[ASSIGNED TASK]: Copy out the lines beginning at the one with "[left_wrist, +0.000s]" and ending at the last line of the data, both included; pictures stay out.

[PROVIDED DATA]:
-- Opening Marker --
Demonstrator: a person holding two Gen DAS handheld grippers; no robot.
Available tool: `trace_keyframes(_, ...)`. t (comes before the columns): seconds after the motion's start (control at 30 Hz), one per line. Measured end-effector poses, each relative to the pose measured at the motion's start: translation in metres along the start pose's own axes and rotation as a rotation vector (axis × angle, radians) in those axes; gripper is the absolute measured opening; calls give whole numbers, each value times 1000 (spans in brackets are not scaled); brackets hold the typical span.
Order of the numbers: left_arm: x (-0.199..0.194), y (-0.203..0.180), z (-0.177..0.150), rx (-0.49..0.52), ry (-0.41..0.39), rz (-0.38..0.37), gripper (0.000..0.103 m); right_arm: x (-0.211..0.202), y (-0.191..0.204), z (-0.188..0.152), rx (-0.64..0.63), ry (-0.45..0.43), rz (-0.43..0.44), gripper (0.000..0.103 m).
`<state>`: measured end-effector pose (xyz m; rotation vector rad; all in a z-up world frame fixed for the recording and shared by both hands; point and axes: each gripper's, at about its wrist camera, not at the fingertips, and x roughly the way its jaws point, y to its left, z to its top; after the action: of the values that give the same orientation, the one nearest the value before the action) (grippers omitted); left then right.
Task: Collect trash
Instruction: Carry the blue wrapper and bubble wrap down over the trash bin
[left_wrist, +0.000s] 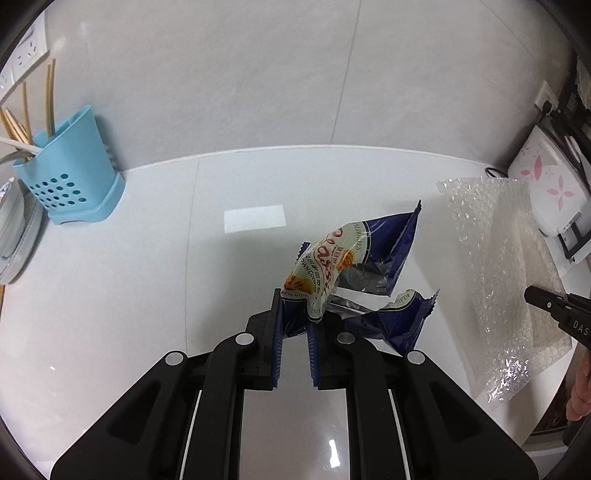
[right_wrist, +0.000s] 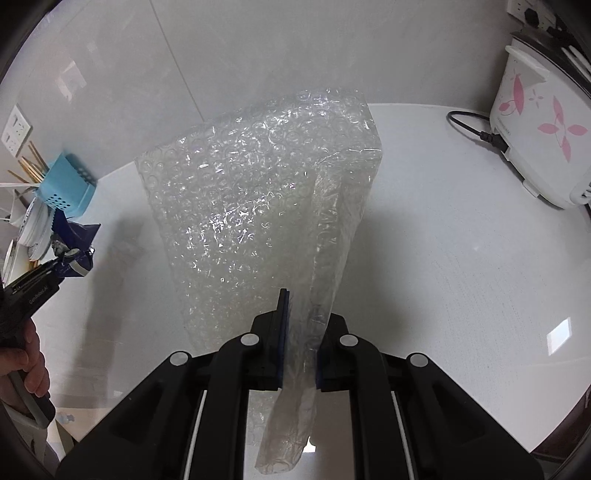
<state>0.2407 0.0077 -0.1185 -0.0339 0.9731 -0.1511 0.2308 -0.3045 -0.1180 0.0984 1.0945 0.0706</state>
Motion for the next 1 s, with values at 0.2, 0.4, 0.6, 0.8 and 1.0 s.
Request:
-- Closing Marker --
[EXERCISE RESULT]:
[left_wrist, +0.000s] 
[right_wrist, +0.000s] 
<state>0.2407 0.0077 -0.1185 -0.0339 0.9731 -0.1511 0.2308 -0.3045 -0.1180 0.0984 1.0945 0.0706</state>
Motion for the next 1 s, with values at 0.2, 0.4, 0.6, 0.8 and 1.0 s.
Request:

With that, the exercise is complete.